=== The problem ===
In the material below, find the line that contains "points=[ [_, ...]" and the line that contains "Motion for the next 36", then write out exactly those two lines and everything between them.

=== Data for review ===

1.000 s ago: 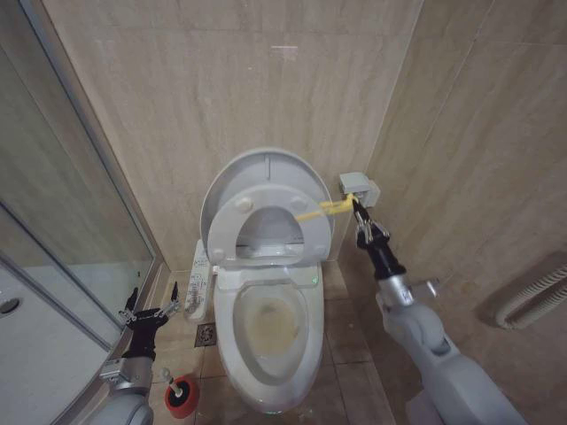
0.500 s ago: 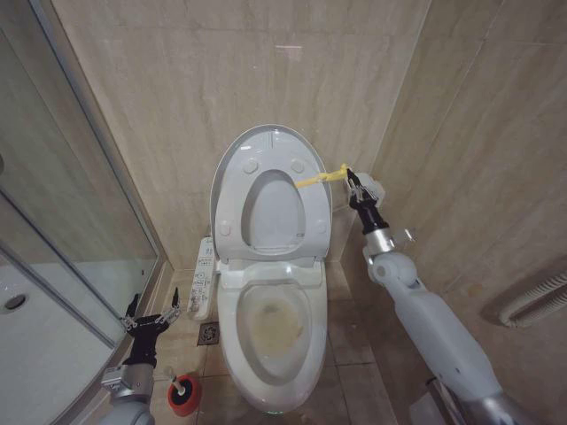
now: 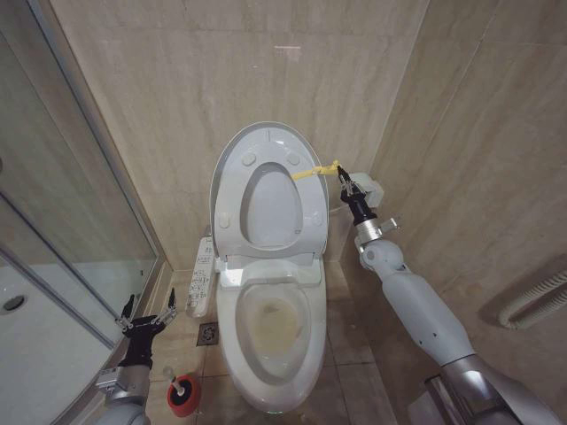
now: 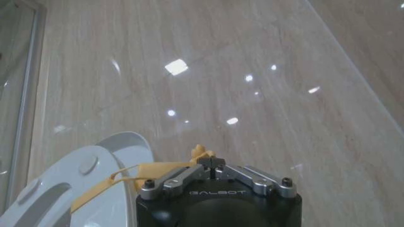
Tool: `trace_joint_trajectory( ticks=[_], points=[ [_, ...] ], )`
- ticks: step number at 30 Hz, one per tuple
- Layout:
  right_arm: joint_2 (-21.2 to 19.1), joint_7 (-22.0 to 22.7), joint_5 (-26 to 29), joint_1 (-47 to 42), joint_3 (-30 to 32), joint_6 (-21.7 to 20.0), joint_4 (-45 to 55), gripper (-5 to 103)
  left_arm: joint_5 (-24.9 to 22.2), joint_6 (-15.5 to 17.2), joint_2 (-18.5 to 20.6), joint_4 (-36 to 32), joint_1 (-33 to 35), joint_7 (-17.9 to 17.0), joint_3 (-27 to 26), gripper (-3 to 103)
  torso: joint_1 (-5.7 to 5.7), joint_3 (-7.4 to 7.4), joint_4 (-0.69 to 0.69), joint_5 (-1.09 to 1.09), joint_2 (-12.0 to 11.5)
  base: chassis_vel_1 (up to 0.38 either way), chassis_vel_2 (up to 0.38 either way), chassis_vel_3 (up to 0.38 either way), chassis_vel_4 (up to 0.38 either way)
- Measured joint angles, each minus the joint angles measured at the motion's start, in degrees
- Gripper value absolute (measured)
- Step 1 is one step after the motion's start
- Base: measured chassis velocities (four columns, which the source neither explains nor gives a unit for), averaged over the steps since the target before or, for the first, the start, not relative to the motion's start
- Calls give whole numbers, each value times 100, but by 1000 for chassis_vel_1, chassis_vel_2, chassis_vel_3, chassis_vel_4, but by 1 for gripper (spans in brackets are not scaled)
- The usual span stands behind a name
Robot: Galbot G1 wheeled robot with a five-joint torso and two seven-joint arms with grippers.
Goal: Open the toilet lid, clean the toilet bowl with a toilet brush, close the toilet lid, and flush.
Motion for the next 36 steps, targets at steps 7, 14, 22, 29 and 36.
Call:
trace_joint_trajectory(
  ticks=[7,14,22,29,36],
  points=[
    [-84,-215,148,-80,2,-11,86,0,0,-8,-6,-39,42,0,-9,100,0,0,-2,2,0,0,0,0,0],
    [-199,-370,257,-239,57,-15,218,31,12,-10,-39,-92,93,1,-9,100,1,1,-10,3,-1,-11,-16,-6,-12],
    [-213,-462,272,-416,96,-9,403,31,15,-11,-51,-131,126,0,-10,100,1,1,0,1,0,0,0,0,0],
    [-256,-467,262,-597,234,8,525,85,19,-11,-52,-135,121,0,8,100,1,1,0,1,-1,0,0,0,0],
    [-359,-443,343,-849,364,46,816,85,19,-10,-43,-144,112,1,11,100,1,1,1,1,-1,0,0,0,0]
  ],
)
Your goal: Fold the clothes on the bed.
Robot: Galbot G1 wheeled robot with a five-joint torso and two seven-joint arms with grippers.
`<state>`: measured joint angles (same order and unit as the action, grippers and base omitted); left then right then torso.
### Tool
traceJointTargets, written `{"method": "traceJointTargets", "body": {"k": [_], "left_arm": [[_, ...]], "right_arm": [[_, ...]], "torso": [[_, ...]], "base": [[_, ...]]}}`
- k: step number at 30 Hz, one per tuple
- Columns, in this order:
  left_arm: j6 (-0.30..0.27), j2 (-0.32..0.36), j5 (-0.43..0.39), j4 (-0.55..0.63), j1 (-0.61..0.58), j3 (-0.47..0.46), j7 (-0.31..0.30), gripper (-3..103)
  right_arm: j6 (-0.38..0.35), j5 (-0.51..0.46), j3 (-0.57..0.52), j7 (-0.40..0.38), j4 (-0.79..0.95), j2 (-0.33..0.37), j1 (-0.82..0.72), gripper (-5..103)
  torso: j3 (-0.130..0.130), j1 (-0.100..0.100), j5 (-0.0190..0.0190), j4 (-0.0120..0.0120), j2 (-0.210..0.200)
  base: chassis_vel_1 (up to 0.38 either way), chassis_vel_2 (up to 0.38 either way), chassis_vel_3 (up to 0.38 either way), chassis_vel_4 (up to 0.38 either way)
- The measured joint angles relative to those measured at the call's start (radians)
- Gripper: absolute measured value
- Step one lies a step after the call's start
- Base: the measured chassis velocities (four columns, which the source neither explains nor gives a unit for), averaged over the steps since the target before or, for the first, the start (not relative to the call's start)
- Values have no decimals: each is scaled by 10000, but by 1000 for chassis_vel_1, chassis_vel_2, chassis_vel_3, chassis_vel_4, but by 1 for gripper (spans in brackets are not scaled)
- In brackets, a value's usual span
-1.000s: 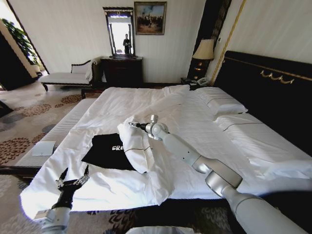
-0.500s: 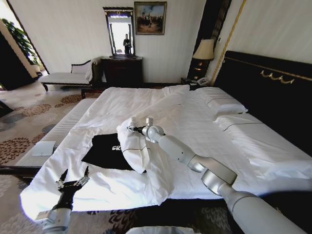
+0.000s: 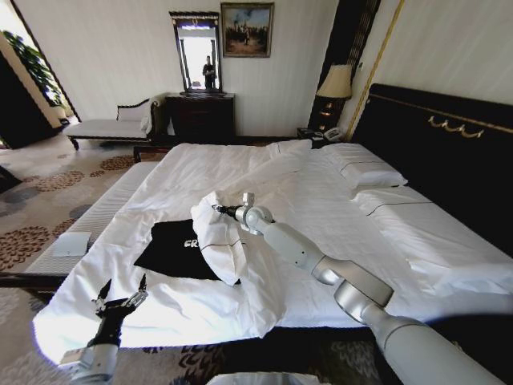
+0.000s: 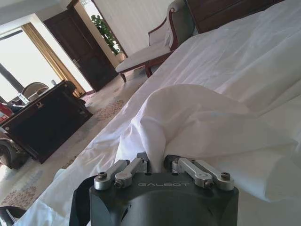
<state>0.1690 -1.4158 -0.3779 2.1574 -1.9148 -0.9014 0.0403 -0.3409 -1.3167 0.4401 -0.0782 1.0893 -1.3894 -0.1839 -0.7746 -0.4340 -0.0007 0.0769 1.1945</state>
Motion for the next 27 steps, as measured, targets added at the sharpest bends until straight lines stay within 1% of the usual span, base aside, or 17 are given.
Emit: {"method": "traceJointTargets", "body": {"k": [3,4,5,6,8,10,13,14,15,16,19,20,21,22,24,26,27], "left_arm": [[25,-17,16,12,-28,-7,-12,100],[25,-17,16,12,-28,-7,-12,100],[26,-17,16,23,-30,-10,-16,100],[26,-16,16,63,-32,-12,-22,100],[23,11,10,104,-9,-2,-29,100],[21,17,9,110,-1,5,-29,100],[-28,69,-8,114,118,121,-39,100],[-28,69,-8,114,118,121,-39,100],[-30,73,-12,114,136,146,-40,100],[-40,96,-19,112,172,213,-45,100],[-43,160,-38,69,225,321,-48,100],[-43,160,-38,69,225,321,-48,100],[-42,173,-44,58,240,340,-52,100],[-42,204,-58,31,276,398,-55,100],[-41,230,-66,8,354,513,-59,100],[-42,232,-66,5,372,536,-71,100],[-42,233,-56,3,438,647,-66,100]], "right_arm": [[268,113,-90,412,171,115,-83,8],[268,113,-90,412,171,115,-83,8],[380,134,-133,554,243,174,-121,3],[617,150,-281,895,457,329,-230,1],[969,108,-630,1206,918,588,-464,0],[1051,78,-739,1244,1070,664,-543,0],[1552,-206,-1653,1358,2482,1425,-1345,0],[1552,-206,-1653,1358,2482,1425,-1345,0],[1617,-240,-1845,1394,2751,1621,-1540,0],[1769,-360,-2398,1474,3412,2311,-2126,0],[2001,-456,-3743,1513,4718,3560,-3275,0],[2001,-456,-3743,1513,4718,3560,-3275,0],[2033,-457,-4054,1514,4979,3758,-3525,0],[2090,-457,-4806,1510,5625,4118,-4114,0],[2196,-397,-6151,1487,6599,4428,-5293,0],[2235,-382,-6414,1451,6784,4476,-5585,0],[2396,-341,-7104,1358,7356,4590,-6519,0]], "torso": [[0,0,0,-3,0],[0,0,0,-3,0],[0,0,-1,-3,0],[0,0,0,-3,0],[0,0,0,-3,0],[-1,0,1,-2,0],[0,-1,2,-4,0],[0,-1,2,-4,0],[0,0,2,-6,0],[0,0,4,-4,0],[0,0,5,5,-1],[0,0,5,5,-1],[0,0,5,5,0],[0,0,9,6,-1],[2,0,2,1,0],[1,0,2,3,1],[2,1,3,3,0]], "base": [[0,0,0,0],[0,0,0,0],[0,0,0,0],[0,0,0,0],[0,0,0,0],[0,0,0,0],[0,0,0,0],[0,0,0,0],[0,0,0,0],[0,0,0,0],[0,0,0,0],[0,0,0,0],[0,0,0,0],[0,0,0,0],[0,0,0,0],[0,0,0,0],[0,0,0,0]]}}
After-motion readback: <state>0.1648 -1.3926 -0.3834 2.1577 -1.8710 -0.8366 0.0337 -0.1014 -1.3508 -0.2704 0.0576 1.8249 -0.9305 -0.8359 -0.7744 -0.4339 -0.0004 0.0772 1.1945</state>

=== Result for this exercise ===
Tool: `trace_joint_trajectory( ticks=[_], points=[ [_, ...] ], )`
- ticks: step number at 30 Hz, one per tuple
- Layout:
  right_arm: joint_2 (-21.2 to 19.1), joint_7 (-22.0 to 22.7), joint_5 (-26 to 29), joint_1 (-47 to 42), joint_3 (-30 to 32), joint_6 (-21.7 to 20.0), joint_4 (-45 to 55), gripper (-5 to 103)
  left_arm: joint_5 (-24.9 to 22.2), joint_6 (-15.5 to 17.2), joint_2 (-18.5 to 20.6), joint_4 (-36 to 32), joint_1 (-33 to 35), joint_7 (-17.9 to 17.0), joint_3 (-27 to 26), gripper (-3 to 103)
  torso: joint_1 (-5.7 to 5.7), joint_3 (-7.4 to 7.4), joint_4 (-0.69 to 0.69), joint_5 (-1.09 to 1.09), joint_2 (-12.0 to 11.5)
  base: chassis_vel_1 (up to 0.38 either way), chassis_vel_2 (up to 0.38 either way), chassis_vel_3 (up to 0.38 either way), chassis_vel_4 (up to 0.38 either way)
- Measured joint angles, each minus the joint angles measured at the motion's start, in degrees
- Gripper value absolute (measured)
- Step 1 is one step after the motion's start
- Base: measured chassis velocities (four columns, which the source neither explains nor gives a unit for), averaged over the steps since the target before or, for the first, the start, not relative to the motion's start
- Calls give whole numbers, each value times 100, but by 1000 for chassis_vel_1, chassis_vel_2, chassis_vel_3, chassis_vel_4, but by 1 for gripper (spans in brackets are not scaled)
- The usual span stands behind a name
Robot: Galbot G1 wheeled robot with a five-joint torso and two seven-joint arms with grippers.
Goal: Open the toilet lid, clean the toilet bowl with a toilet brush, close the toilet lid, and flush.
Motion for the next 36 steps, targets at steps 7, 14, 22, 29 and 36.

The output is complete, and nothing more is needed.